Longtime customers of Thrivent Financial Bank, an Appleton, Wis.-based bank with credit union roots, may experience confusion and feelings of déjà vu in the coming months as the bank returns to being a credit union.
The $550 million bank is a subsidiary of Thrivent Financial for Lutherans, the largest mutual insurance company in the country and has been since 2001, when the insurer formed it out of two existing credit unions.
“In today's environment, a member-owned and member-governed credit union is a natural fit for Thrivent,” Jim Thomsen, senior vice president of member services for the insurer, wrote to TFL members in a company newsletter.
“Through this credit union, we will be able to offer even more competitive products and services, build value for our membership and reinforce the benefits that come from being a Thrivent Financial member,” he concluded.
The bank has declined a request for an interview until it gets more into the charter change's regulatory process. But a long message to members laid out some of the parameters for what the insurer has planned for the bank and the new CU.
Essentially, what is being planned is less of a charter change than a charter launch. In a charter change, the entire entity changes with the charter. Aspects of the institution that might not fit the new charter model are either sold or dissolved.

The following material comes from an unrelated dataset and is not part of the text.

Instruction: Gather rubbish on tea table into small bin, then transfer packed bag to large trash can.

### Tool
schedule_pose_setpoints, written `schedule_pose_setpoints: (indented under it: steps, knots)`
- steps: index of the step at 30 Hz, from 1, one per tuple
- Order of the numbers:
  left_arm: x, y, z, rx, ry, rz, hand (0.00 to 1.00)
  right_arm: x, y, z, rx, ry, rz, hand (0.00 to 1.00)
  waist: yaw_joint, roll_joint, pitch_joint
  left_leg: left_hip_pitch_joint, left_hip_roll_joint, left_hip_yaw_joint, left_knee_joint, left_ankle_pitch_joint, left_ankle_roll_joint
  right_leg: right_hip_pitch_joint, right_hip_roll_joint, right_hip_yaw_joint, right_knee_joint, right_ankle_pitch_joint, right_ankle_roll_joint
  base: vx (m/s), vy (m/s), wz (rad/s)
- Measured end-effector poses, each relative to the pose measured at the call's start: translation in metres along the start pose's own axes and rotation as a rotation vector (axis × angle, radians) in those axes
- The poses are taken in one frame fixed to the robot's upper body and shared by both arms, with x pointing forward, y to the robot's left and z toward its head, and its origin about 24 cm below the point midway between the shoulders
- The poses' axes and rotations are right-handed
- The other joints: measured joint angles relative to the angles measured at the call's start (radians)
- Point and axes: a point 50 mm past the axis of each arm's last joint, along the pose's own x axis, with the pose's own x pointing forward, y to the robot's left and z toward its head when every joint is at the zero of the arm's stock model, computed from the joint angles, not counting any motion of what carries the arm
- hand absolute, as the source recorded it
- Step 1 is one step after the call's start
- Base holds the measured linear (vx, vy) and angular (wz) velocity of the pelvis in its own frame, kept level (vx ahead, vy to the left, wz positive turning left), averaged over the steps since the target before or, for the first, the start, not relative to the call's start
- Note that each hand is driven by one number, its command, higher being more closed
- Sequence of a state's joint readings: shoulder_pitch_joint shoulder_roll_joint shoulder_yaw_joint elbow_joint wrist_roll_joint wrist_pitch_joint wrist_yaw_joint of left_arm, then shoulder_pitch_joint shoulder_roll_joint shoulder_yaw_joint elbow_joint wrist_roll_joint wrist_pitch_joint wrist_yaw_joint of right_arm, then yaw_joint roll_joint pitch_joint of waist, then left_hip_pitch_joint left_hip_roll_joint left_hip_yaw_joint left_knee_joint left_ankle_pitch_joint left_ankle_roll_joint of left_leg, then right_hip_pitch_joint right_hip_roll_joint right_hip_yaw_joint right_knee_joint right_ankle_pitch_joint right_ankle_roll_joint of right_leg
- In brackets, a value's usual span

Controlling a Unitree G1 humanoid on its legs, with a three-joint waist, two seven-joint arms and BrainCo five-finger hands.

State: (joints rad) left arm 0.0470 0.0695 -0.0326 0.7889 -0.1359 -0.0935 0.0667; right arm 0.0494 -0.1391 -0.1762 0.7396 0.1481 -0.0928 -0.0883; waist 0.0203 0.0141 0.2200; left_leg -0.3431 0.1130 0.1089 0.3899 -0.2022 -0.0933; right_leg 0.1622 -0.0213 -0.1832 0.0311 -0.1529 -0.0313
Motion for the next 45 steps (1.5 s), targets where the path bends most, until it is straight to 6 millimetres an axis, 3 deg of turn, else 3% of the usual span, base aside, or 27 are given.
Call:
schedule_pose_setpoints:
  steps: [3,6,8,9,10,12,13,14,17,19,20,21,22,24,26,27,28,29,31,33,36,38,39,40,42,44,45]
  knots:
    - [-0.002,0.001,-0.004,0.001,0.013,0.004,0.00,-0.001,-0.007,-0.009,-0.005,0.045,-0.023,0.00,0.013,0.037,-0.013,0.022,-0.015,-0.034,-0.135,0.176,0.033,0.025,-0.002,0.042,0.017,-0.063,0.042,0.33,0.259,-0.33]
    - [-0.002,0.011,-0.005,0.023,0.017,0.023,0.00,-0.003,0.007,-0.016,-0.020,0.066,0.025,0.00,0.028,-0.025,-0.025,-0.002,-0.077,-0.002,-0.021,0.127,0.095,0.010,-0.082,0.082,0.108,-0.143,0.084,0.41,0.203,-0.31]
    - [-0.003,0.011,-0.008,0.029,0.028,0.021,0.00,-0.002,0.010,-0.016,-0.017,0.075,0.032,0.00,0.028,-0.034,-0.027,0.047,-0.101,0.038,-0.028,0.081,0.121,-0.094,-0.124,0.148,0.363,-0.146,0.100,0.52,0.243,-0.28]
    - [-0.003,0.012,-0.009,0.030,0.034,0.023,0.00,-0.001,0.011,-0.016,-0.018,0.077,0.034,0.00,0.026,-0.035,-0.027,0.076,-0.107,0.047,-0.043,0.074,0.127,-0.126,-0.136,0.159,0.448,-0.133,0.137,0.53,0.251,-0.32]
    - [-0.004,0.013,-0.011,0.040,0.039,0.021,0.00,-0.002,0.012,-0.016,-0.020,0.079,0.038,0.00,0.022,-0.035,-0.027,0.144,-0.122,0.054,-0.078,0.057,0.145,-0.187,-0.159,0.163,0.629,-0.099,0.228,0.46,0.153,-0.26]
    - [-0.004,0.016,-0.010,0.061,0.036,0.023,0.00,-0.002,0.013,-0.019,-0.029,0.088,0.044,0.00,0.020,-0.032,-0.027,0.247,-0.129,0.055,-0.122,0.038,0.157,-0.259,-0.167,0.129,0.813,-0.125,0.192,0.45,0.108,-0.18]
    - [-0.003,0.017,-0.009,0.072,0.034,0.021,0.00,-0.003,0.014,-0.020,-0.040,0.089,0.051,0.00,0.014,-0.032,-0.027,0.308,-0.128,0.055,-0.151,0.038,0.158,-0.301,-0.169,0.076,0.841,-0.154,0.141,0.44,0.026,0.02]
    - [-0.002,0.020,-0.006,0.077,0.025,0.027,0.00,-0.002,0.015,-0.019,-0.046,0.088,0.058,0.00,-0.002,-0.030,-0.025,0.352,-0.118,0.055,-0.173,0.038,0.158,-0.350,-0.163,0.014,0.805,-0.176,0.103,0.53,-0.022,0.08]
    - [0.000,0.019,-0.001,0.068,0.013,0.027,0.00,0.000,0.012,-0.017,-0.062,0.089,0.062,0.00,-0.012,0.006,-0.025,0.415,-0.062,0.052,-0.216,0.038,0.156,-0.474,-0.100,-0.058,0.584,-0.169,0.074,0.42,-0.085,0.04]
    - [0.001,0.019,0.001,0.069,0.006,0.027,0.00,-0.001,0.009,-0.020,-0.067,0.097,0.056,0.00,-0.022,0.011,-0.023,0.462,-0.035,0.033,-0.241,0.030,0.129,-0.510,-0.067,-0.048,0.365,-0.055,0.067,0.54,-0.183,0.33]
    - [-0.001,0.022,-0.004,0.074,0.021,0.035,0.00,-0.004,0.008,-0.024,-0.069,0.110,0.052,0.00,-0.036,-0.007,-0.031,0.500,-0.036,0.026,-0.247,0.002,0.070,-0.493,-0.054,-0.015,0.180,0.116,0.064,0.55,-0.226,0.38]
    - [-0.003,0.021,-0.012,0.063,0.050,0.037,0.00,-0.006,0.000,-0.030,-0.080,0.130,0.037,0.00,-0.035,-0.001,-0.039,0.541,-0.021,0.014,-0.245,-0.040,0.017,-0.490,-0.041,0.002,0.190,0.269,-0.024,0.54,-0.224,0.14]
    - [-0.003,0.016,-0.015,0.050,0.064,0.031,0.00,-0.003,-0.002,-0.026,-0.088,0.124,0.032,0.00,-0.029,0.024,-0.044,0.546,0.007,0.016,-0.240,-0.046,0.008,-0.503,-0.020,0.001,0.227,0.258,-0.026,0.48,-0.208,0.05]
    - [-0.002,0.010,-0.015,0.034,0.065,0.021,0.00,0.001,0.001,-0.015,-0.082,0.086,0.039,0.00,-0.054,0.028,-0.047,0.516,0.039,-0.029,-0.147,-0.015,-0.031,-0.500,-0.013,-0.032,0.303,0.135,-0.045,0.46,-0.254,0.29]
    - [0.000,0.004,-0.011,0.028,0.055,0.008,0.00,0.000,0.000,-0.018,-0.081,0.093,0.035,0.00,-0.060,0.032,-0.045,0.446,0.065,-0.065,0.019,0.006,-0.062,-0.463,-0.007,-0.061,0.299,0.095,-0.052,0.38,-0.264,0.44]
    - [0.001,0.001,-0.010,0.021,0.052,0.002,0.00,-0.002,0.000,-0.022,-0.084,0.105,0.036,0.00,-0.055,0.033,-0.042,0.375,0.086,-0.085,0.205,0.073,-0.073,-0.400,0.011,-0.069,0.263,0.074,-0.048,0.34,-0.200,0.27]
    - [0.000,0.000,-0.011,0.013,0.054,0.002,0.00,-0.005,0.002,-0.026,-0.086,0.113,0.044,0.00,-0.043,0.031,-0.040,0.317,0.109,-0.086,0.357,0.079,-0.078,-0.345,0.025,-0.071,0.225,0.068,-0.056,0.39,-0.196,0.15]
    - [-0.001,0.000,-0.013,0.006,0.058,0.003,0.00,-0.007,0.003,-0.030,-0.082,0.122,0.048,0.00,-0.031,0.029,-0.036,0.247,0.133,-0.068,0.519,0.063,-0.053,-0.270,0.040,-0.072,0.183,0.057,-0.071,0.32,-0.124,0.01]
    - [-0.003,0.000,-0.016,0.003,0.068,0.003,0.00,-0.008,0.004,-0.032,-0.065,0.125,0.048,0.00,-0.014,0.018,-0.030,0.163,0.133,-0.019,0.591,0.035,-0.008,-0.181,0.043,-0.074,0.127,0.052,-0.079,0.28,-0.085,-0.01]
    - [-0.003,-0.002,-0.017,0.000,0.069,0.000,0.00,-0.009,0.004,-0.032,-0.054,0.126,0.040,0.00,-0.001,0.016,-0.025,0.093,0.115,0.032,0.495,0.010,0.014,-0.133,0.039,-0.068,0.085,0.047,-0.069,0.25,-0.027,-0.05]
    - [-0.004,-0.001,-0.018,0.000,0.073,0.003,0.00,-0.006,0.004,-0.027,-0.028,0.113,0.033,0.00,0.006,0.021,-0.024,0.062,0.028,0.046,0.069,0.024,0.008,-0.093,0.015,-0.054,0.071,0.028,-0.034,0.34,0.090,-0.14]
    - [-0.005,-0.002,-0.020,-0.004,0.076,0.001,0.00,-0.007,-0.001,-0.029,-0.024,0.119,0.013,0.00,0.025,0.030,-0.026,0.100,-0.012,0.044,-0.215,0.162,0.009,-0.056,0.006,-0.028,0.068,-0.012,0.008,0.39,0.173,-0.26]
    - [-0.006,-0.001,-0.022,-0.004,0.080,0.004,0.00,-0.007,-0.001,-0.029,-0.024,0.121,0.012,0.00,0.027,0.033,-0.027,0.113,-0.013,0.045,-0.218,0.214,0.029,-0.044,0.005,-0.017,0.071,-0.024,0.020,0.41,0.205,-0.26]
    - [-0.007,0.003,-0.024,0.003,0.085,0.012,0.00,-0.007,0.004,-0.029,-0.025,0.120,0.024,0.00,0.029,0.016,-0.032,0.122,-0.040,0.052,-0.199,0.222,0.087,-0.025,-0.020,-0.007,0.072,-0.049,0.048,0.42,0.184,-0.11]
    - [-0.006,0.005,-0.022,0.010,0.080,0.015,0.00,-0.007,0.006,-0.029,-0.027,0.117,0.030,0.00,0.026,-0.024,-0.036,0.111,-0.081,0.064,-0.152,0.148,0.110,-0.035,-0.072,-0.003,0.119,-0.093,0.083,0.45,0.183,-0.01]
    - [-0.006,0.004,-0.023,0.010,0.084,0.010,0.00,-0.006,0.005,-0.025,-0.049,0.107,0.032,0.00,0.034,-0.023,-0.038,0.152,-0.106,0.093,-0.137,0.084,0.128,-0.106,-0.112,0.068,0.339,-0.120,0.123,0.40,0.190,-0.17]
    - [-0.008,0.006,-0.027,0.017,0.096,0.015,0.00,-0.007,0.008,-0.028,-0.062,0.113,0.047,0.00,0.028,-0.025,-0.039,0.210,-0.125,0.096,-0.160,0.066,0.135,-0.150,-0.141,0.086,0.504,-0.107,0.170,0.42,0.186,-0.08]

But in this circumstance, TFL plans to continue to have the bank as a subsidiary, reserving to itself. Regular banking products and services, the checking, savings and lending that make up retail banking will move to a newly chartered and launched credit union. Current bank depositors will be grandfathered in as members of the new credit union, but most new depositors would have to become members of TFL in order to participate in the CU, the insurer said.

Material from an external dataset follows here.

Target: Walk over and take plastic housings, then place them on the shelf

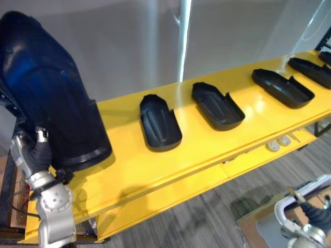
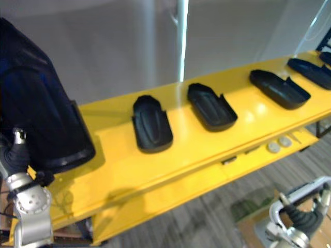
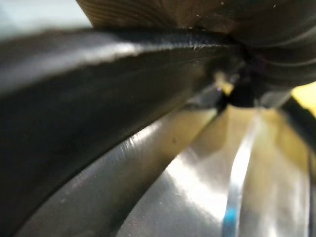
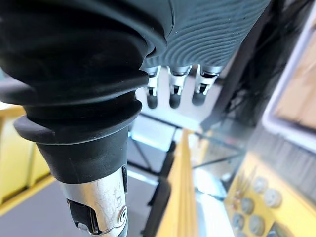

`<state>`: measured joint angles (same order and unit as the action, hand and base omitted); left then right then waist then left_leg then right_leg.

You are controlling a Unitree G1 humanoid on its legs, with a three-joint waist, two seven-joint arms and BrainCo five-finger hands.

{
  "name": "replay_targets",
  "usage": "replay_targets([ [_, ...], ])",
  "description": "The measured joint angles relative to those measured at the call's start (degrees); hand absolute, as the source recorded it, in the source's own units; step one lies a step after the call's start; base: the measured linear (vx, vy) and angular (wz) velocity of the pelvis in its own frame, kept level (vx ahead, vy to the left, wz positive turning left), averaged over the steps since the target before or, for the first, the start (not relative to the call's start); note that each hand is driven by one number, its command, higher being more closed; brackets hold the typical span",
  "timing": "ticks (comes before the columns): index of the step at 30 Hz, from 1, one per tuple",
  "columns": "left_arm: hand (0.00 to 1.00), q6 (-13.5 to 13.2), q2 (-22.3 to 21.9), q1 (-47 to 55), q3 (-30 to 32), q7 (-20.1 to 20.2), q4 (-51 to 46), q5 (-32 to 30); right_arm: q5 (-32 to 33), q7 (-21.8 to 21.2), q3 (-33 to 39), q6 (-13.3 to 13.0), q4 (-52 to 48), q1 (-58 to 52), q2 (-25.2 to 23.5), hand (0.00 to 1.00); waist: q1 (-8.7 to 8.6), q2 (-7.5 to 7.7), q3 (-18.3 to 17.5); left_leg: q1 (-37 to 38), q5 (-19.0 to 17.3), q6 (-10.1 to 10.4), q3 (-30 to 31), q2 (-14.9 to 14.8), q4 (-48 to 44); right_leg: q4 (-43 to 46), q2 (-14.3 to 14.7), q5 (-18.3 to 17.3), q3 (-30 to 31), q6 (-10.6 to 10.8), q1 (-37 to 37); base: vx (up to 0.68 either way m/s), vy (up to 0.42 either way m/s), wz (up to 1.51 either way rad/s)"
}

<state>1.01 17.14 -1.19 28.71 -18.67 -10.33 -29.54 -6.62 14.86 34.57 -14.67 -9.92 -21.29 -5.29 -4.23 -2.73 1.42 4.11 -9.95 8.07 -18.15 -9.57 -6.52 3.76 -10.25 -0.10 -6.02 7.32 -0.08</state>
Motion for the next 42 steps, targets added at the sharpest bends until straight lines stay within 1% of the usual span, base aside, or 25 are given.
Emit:
replay_targets([
  [3, 1.0, 2.4, 2.9, -1.9, 0.0, 5.3, 2.9, -0.2, -1.1, -1.2, -1.1, 0.3, -0.6, 0.5, 0.2, 0.0, 0.15, -0.52, -0.3, 0.2, 0.0, 0.0, 0.1, 0.0, -0.1, 0.0, 0.0, 0.0, 0.0, 0.0, 0.1, 0.03, -0.014, 0.05],
  [5, 1.0, 3.2, 3.1, -1.9, 0.0, 7.5, 4.7, -0.1, -1.1, -1.7, -2.1, 0.6, -1.2, 0.9, 0.3, 0.0, 0.28, -0.71, -0.5, 0.4, 0.0, 0.0, 0.1, -0.1, -0.7, 0.5, 0.0, 0.0, 0.0, 0.0, 0.3, 0.02, -0.005, 0.0],
  [6, 1.0, 3.7, 3.1, -1.9, -0.2, 8.5, 6.1, 0.1, -1.1, -2.4, -3.1, 1.0, -1.2, 1.3, 0.4, 0.0, 0.35, -0.51, -0.6, -0.3, -0.1, 0.1, 0.1, -0.2, -2.9, 0.9, -0.2, 0.0, 0.0, -0.1, 0.5, 0.03, -0.011, 0.04],
  [7, 1.0, 4.4, 3.1, -1.9, -0.2, 9.3, 7.7, 0.5, -1.1, -3.0, -4.2, 1.1, -1.4, 1.7, 0.3, 0.0, 0.46, 0.23, -0.2, -2.1, -0.8, 0.6, 0.1, -0.5, -8.0, 0.9, -1.3, 0.3, 0.1, -0.5, 1.6, 0.03, -0.009, 0.09],
  [8, 1.0, 4.6, 3.1, -2.0, -0.3, 9.8, 8.4, 0.5, -1.1, -3.3, -4.9, 1.1, -1.5, 1.9, 0.1, 0.0, 0.43, 1.02, 0.3, -3.8, -2.4, 1.4, 0.2, -0.9, -10.4, 0.9, -1.8, 0.3, 0.2, -0.5, 2.0, -0.01, 0.034, 0.17],
  [9, 1.0, 4.9, 2.7, -2.1, -0.8, 10.2, 8.8, 1.2, -1.1, -3.6, -4.7, 1.1, -2.1, 3.4, 0.4, 0.0, 0.43, -0.3, 0.1, -4.1, -1.1, 0.8, 0.4, -0.6, -4.4, 1.1, -1.4, 0.3, 0.1, -0.5, 2.0, -0.03, 0.059, 0.01],
  [10, 1.0, 4.9, 2.6, -2.0, -1.1, 10.3, 8.9, 2.3, -1.0, -3.6, -4.5, 1.2, -1.7, 5.8, 0.6, 0.0, 0.52, -0.99, 0.3, -4.0, -1.6, 0.2, -0.5, -1.0, -3.1, 2.6, -0.8, 0.0, 0.7, 0.0, 0.4, -0.03, 0.055, -0.1],
  [11, 1.0, 5.1, 2.6, -2.2, -1.0, 10.2, 9.0, 2.7, -1.0, -3.8, -5.1, 1.2, -1.7, 7.0, 0.5, 0.0, 0.84, -1.1, 0.7, -4.9, -1.6, 0.1, -0.5, -1.2, -4.3, 4.7, -0.8, -0.1, 1.0, 0.1, -1.3, -0.03, 0.023, -0.35],
  [12, 1.0, 5.4, 2.6, -3.8, -1.0, 10.1, 9.7, 2.8, -1.0, -3.9, -6.3, 1.2, -1.8, 10.6, 0.4, 0.0, 1.42, -2.26, 3.9, -6.9, -1.9, -0.3, 0.0, -2.9, -8.0, 12.3, -0.1, -3.7, 2.1, 1.1, -7.2, -0.07, -0.014, -0.28],
  [13, 1.0, 5.5, 2.7, -4.6, -0.8, 10.1, 10.5, 3.0, -1.0, -3.9, -6.8, 1.2, -1.9, 11.8, 0.3, 0.0, 1.7, -2.31, 4.7, -7.6, -1.9, -0.4, 0.0, -3.5, -8.9, 11.7, 1.0, -5.6, 3.3, 0.8, -8.5, -0.08, -0.007, -0.22],
  [14, 1.0, 5.5, 3.2, -6.0, -0.7, 10.1, 11.4, 4.4, -0.9, -3.9, -7.6, 1.2, -2.4, 13.2, 0.3, 0.0, 1.91, -1.54, 5.8, -8.9, -2.0, -0.4, 0.1, -3.6, -10.6, 9.5, 1.9, -4.8, 3.7, 0.9, -9.9, -0.06, -0.047, -0.04],
  [15, 1.0, 5.7, 4.0, -7.3, -0.4, 10.0, 11.5, 5.3, -0.9, -3.7, -8.6, 1.0, -3.5, 14.7, 0.3, 0.0, 1.75, 0.61, 7.2, -10.5, -3.1, -0.4, 0.1, -3.2, -13.3, 8.5, 2.8, -0.5, 4.3, 0.2, -12.2, -0.02, -0.053, -0.07],
  [16, 1.0, 5.7, 3.5, -7.5, -0.2, 9.8, 11.5, 6.0, -0.9, -3.7, -8.8, 0.9, -4.0, 15.8, 0.9, 0.0, 1.9, 0.31, 8.2, -11.1, -4.4, -0.2, 0.1, -3.6, -15.0, 9.9, 2.9, -1.7, 3.3, -0.1, -12.8, -0.01, -0.056, -0.35],
  [17, 1.0, 5.8, 2.8, -7.6, -0.1, 9.3, 11.5, 7.3, -0.8, -3.6, -9.2, 0.8, -5.0, 18.6, 1.6, 0.0, 2.34, -1.0, 9.6, -13.3, -6.5, 0.3, 0.1, -5.9, -18.4, 10.4, 4.5, -1.7, 4.6, 0.0, -14.5, -0.04, -0.02, -0.67],
  [18, 1.0, 5.8, 2.4, -7.7, -0.1, 9.1, 11.3, 7.9, -0.8, -3.3, -10.1, 0.8, -5.5, 21.3, 1.7, 0.0, 2.78, -1.71, 11.1, -15.0, -7.0, 0.2, -0.4, -6.6, -20.2, 11.6, 5.3, -1.7, 5.9, 0.0, -17.1, -0.06, -0.009, -0.74],
  [19, 1.0, 5.7, 2.3, -7.9, -0.1, 9.0, 11.0, 9.1, -0.7, -3.3, -10.6, 0.8, -5.6, 22.3, 1.7, 0.0, 3.11, -1.96, 11.9, -15.5, -7.1, 0.0, -0.3, -6.6, -20.7, 12.4, 5.5, -1.8, 6.6, -0.1, -18.3, -0.09, -0.032, -0.66],
  [20, 1.0, 5.6, 1.5, -8.3, -0.1, 8.8, 9.8, 10.1, -0.6, -3.0, -12.0, 0.8, -5.6, 24.0, 2.2, 0.0, 3.41, -2.65, 13.4, -16.6, -7.2, -0.2, 1.0, -6.5, -22.4, 13.8, 5.9, -2.0, 7.8, -0.4, -19.8, -0.07, -0.072, -0.49],
  [21, 1.0, 5.4, 0.2, -8.3, -0.1, 8.4, 7.9, 11.1, -0.5, -2.7, -13.7, 0.8, -5.9, 24.4, 2.6, 0.0, 3.53, -3.43, 14.8, -17.8, -7.4, -0.5, 3.7, -6.3, -25.1, 15.2, 6.1, -2.3, 8.2, -0.8, -20.5, -0.06, -0.045, -0.39],
  [23, 1.0, 5.1, -1.3, -7.7, -0.1, 8.1, 5.5, 11.2, 0.3, -2.5, -15.1, 0.8, -7.3, 24.4, 2.6, 0.0, 3.59, -4.04, 15.8, -19.4, -7.5, -0.6, 6.2, -6.1, -28.2, 17.1, 6.2, -2.8, 8.4, -1.4, -21.7, -0.04, 0.006, -0.25],
  [24, 1.0, 5.0, -1.9, -7.7, -0.1, 7.9, 3.9, 11.7, 0.3, -2.3, -16.1, 0.8, -9.9, 24.8, 2.6, 0.0, 3.77, -3.93, 16.6, -20.5, -7.5, -0.6, 6.5, -5.9, -29.9, 20.0, 6.2, -3.3, 8.4, -1.7, -23.9, -0.06, -0.002, -0.19],
  [28, 1.0, 4.9, -1.9, -7.6, 0.1, 7.5, 0.2, 14.6, 0.7, -2.1, -16.6, 0.8, -13.5, 28.1, 2.7, 0.0, 4.24, -3.76, 18.1, -22.1, -9.8, -0.5, 5.4, -5.7, -30.0, 24.3, 6.2, -3.4, 8.5, -1.7, -28.9, -0.1, 0.015, -0.15],
  [30, 1.0, 4.8, -1.9, -7.2, 0.1, 7.4, -1.3, 15.7, 1.4, -1.9, -16.8, 0.8, -14.5, 29.2, 2.7, 0.0, 5.18, -3.82, 19.0, -22.2, -10.8, -0.2, 4.5, -5.7, -29.9, 24.3, 6.2, -3.5, 9.0, -1.7, -29.9, -0.1, 0.018, -0.24],
  [34, 1.0, 4.7, -3.0, -5.4, 0.4, 6.1, -3.8, 16.0, 1.4, -1.0, -16.9, 0.8, -14.6, 29.0, 2.7, 0.0, 5.3, -4.02, 19.6, -22.5, -13.2, -0.4, 3.3, -6.1, -29.7, 23.7, 6.1, -4.2, 8.9, -0.7, -30.5, -0.09, 0.01, -0.1],
  [40, 1.0, 4.8, -6.4, -3.2, 1.2, 4.9, -6.5, 15.5, 1.4, -1.2, -18.8, 0.8, -16.4, 25.8, 2.5, 0.0, 5.24, -4.05, 19.6, -23.5, -13.8, -0.5, 3.3, -6.3, -29.8, 24.1, 5.7, -4.2, 7.9, -0.6, -31.1, -0.06, -0.003, 0.06],
  [42, 1.0, 4.9, -6.9, -1.6, 2.8, 3.5, -7.0, 15.5, 1.4, -1.3, -19.0, 0.8, -16.6, 25.8, 2.4, 0.0, 5.28, -4.05, 19.6, -23.6, -13.8, -0.4, 3.3, -6.6, -29.8, 24.1, 5.5, -4.2, 7.7, -0.6, -31.1, 0.0, 0.0, 0.0],
])
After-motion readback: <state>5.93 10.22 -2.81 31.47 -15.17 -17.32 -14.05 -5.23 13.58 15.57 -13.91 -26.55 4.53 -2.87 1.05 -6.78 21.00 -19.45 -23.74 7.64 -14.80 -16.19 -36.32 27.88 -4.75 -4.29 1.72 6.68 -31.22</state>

TFL cited three reasons for making the move now. First, members will benefit from having a CU, and a credit union “will be consistent with Thrivent's focus on member ownership,” the CU said in its message to customers.
Second, the insurer cited advantages of being a credit union, but did not lay out what they were, that it said would allow the CU to offer “more competitive products and services to Thrivent members.”

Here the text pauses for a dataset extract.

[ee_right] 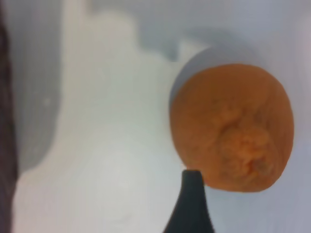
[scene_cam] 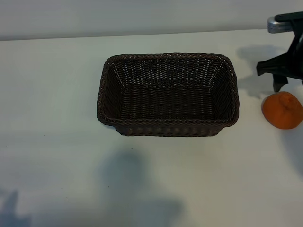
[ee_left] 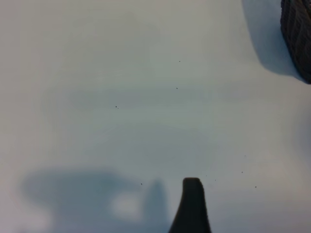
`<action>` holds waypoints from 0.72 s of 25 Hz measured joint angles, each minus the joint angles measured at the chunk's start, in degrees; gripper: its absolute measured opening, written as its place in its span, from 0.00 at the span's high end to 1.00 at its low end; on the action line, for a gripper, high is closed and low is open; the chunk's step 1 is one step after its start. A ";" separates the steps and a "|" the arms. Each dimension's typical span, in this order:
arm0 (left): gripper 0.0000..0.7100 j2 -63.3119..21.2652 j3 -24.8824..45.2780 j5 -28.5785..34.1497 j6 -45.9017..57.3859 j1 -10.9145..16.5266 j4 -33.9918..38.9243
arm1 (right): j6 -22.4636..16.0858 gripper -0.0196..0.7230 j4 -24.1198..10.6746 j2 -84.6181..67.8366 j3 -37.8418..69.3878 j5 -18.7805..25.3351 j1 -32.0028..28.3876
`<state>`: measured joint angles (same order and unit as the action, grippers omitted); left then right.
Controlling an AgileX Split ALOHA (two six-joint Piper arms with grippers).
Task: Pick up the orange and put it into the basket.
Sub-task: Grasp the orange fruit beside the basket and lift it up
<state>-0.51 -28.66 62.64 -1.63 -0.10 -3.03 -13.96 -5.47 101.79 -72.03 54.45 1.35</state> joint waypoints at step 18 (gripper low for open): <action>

Finally, the insurer alluded to regulatory changes that it said made starting a credit union make more sense.
“Recent financial services regulations now place new and costly regulatory burdens on insurance companies, like Thrivent, that own and operate banks. By establishing a new credit union that is not subject to some of these regulations, we will be better able to maintain and build value for Thrivent's membership.”
The insurer said it anticipated the new CU would be launched sometime in the first half of 2012 but acknowledged it had a number of different steps to take and hurdles to cross to make it happen.
One of those will be moving from the FDIC for deposit insurance to the NCUSIF for share insurance and to NCUA for examinations, a process that the agency acknowledged it has not had to oversee that often.
“The process is much the same as if you were chartering a new credit union,” explained NCUA spokesman David Small. “Once a federal credit union is organized and NCUA’s Office of Consumer Protection issues a charter, then it would acquire the relevant parts of the other institutions that are allowable under the FCU Act.
"This would likely occur through a purchase and assumption. If the former institution had assets that are not allowed under the FCU Act or under NCUA rules, such as investments, then they would have to be liquidated or sold prior to consolidation."
The latest bank-turned-credit union prior to Thrivent is the now 301,000 member $4.1 billion ESL Federal Credit Union, headquartered in Rochester, N.Y.
ESL started life as a federally chartered Eastman Savings and Loan Association in 1920. George Eastman, founder of Eastman Kodak, founded the bank to serve Kodak company employees, particularly in obtaining mortgages, according to the credit union's website.
In 1996 the bank, which had always operated like a credit union, went ahead and changed charters, in part to expand is appeal to the community beyond Kodak employees.
After at least one major CU merger in 2002, the CU took on the employees of the Wegman's supermarket chain as well, and the CU now has 19 branches and 40 ATMs in the Rochester area.
Reaction to the Thrivent news has been muted. NAFCU CEO Fred Becker said it was “always great to have a new credit union, especially one that recognizes the value of the credit union model over other alternatives.”
CUNA CEO Bill Cheney said his trade group also welcomed the move. “We welcome their steps in offering credit union services to their members and invite other banks with an interest in providing their customers a better value to consider such a move as well,” Cheney said.
The Wisconsin Credit Union League did not have a comment prepared as of press time.
Alan Theriault, president of CU Financial Services, a consulting firm which helps credit unions change to bank charters, refrained from making any comments about the Thrivent move and the CU charter but put the move in the context of a broader trend he had noticed among insurance companies and banking.
Many insurance companies had started banks and then been forced to back off after they found that the business model had not been as easy to adapt as they imagined, Theriault explained. In addition, the margins on the banking business were not as favorable as they had been, he added.
He also observed that the insurer had not mentioned how it planned to capitalize the CU. “When they dissolved those two CUs in 2001, the capital went back to the members, so I would be curious about how the plan to capitalize it now,” he said.